Thursday the country's top legislature, the Standing Committee of the National People's Congress (NPC), approved major amendments to the China's Environmental Protection Law. The move comes after China has grown into the world's largest manufacturing hub, most populous nation and greatest polluter on Earth.
China is the world's largest energy producer and consumer, leading world rankings in carbon dioxide emissions. The nation of 1.35 billion people is also the world's leading producer and consumer of of coal, accounting for about half of the world's coal use.
The new laws, which should go into effect Jan. 1, 2015, would require local governments to make public data about regional polluters and impose stiffer penalties higher fines for polluting.

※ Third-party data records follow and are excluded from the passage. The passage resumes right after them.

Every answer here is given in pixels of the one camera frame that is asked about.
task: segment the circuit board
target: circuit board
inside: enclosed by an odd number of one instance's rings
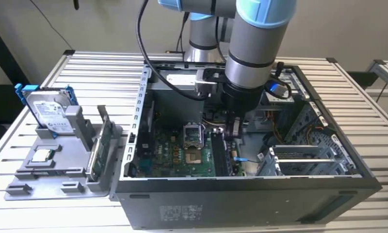
[[[236,143],[226,145],[226,155],[237,155]],[[241,168],[234,165],[237,173],[242,175]],[[182,134],[175,131],[157,132],[154,137],[154,152],[151,158],[138,161],[139,177],[214,177],[214,158],[210,134],[203,133],[202,149],[183,148]]]

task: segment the robotic arm
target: robotic arm
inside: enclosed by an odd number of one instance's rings
[[[266,87],[296,0],[158,0],[158,3],[205,16],[234,17],[221,101],[227,109],[225,137],[238,137],[244,115],[256,108],[262,90],[273,91],[280,86],[273,83]]]

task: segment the blue connector
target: blue connector
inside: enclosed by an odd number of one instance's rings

According to Xinhua News Agency, China's state-run media outlet, the new law "gives harsher punishments to environmental wrongdoing, and has specific articles and provisions on tackling smog, making citizen's more aware of environmental protection and protecting whistleblowers."
"The new law says that economic and social development should be coordinated with environmental protection and encourages studies on the impact environmental quality causes on public health, urging prevention and control of pollution-related diseases," Xinhua reported.
The revised environmental law has makes three "critical improvements" to existing policies, according to the Natural Resources Defense Counsel's Barbara Finamore.
The first is a new penalty system replacing the current system of low fines that did little to incentivize companies to undergo costly modifications to lower pollution. The new cumulative penalty against polluters allows fines to increase to an unlimited amount as long as pollution violations continue. Second, the law creates a formal performance assessment system that accounts for an official's environmental protection record (whereas the old law only saw performance as a measure of economic growth). Third, non-governmental organizations will be allowed to take legal action against polluters on the behalf of the public interest.
The announcement comes on the heels of recent environmental studies in China, one that found nearly one-fifth of the country's farmland is contaminated with toxic metals such as cadmium, nickle and arsenic, and another reporting that 60 percent of groundwater throughout China has excessive amounts of pollution, according to The Associated Press.